■ Problem details ■
Repeat the listing below in full, keeping each word as given.

■ Supplied information ■
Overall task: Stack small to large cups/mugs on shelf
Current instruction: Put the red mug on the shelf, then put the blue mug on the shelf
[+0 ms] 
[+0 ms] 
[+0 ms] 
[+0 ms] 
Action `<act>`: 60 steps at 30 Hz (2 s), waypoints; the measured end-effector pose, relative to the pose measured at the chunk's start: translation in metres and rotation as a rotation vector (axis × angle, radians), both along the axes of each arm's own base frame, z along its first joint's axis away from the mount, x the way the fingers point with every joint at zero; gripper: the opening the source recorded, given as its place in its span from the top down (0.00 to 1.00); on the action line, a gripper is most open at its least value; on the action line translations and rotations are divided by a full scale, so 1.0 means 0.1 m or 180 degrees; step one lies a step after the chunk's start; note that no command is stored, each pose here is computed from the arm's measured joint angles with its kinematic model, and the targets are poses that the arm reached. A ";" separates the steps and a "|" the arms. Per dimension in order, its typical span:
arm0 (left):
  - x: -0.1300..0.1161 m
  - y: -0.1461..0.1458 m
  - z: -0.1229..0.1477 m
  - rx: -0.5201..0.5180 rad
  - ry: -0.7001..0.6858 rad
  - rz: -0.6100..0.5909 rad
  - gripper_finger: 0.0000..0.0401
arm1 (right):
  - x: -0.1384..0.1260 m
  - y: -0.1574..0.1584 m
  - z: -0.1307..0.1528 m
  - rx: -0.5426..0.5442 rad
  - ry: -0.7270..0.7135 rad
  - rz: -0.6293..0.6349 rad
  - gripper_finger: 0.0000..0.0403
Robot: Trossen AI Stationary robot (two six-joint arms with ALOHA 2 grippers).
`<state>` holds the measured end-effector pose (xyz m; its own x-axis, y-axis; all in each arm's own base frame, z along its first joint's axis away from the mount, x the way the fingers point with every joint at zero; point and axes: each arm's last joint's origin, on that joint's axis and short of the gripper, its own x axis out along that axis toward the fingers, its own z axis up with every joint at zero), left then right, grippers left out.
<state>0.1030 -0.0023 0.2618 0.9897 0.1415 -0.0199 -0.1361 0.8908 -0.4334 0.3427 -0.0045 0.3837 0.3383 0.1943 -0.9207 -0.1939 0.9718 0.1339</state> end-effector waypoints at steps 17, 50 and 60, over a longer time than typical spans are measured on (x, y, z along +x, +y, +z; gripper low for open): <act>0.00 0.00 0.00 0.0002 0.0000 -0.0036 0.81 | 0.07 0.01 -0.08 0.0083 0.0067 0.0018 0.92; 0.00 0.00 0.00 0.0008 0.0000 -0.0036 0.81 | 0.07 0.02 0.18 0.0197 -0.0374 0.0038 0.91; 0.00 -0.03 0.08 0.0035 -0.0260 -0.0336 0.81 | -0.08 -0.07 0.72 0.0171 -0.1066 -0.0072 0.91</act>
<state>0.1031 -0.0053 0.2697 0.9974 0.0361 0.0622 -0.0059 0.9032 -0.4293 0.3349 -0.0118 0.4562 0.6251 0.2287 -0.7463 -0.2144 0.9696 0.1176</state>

■ Result of the task ■
Overall task: Stack small to large cups/mugs on shelf
Current instruction: Put the red mug on the shelf, then put the blue mug on the shelf
[+0 ms] 
[+0 ms] 
[+0 ms] 
[+0 ms] 
Action `<act>`: 60 steps at 30 Hz (2 s), waypoints; the measured end-effector pose, relative to the pose measured at the chunk's start: translation in metres and rotation as a rotation vector (axis × angle, radians), both along the axes of each arm's own base frame, z along its first joint's axis away from the mount, x the way the fingers point with every joint at zero; gripper: the opening the source recorded, given as its place in its span from the top down (0.00 to 1.00); on the action line, a gripper is most open at its least value; on the action line translations and rotations are divided by a full scale, so 1.0 means 0.1 m or 180 degrees; step one lies a step after the chunk's start; note that no command is stored, each pose here is computed from the arm's measured joint angles with its kinematic model, and the targets are poses that the arm reached. A ";" separates the steps and a "|" the arms. Per dimension in order, its typical span:
arm0 (left):
  - x: -0.1300..0.1161 m
  - y: -0.1461..0.1458 m
  - z: -0.1229..0.1477 m
  - rx: -0.5201..0.5180 rad
  - ry: -0.7001..0.6858 rad
  - rz: -0.6100..0.5909 rad
  - gripper_finger: 0.0000..0.0401
arm1 (right):
  - x: -0.1384..0.1260 m
  - y: -0.1574..0.1584 m
  - z: -0.1307..0.1528 m
  - rx: -0.5426..0.5442 rad
  - ry: -0.7270..0.7135 rad
  - rz: -0.6293..0.6349 rad
  - gripper_finger: 0.0000..0.0403
Robot: Trossen AI Stationary robot (two six-joint arms with ALOHA 2 grippers).
`<state>` holds the measured end-effector pose (xyz m; its own x-axis, y-axis; all in each arm's own base frame, z along its first joint's axis away from the mount, x the way the fingers point with every joint at zero; point and axes: each arm's last joint's origin, on that joint's axis and short of the gripper, its own x axis out along that axis toward the fingers, its own z axis up with every joint at zero), left then right, grippers left out.
<state>0.1030 -0.0023 0.2618 0.9897 0.1415 -0.0199 -0.1361 0.8908 -0.4334 0.3427 -0.0045 0.3837 0.3383 0.1943 -0.9207 -0.1939 0.9718 0.1339</state> end-effector waypoints at steps 17, 50 and 60, over a longer time than typical spans are measured on (x, y, z along +x, +y, +z; gripper low for open): <act>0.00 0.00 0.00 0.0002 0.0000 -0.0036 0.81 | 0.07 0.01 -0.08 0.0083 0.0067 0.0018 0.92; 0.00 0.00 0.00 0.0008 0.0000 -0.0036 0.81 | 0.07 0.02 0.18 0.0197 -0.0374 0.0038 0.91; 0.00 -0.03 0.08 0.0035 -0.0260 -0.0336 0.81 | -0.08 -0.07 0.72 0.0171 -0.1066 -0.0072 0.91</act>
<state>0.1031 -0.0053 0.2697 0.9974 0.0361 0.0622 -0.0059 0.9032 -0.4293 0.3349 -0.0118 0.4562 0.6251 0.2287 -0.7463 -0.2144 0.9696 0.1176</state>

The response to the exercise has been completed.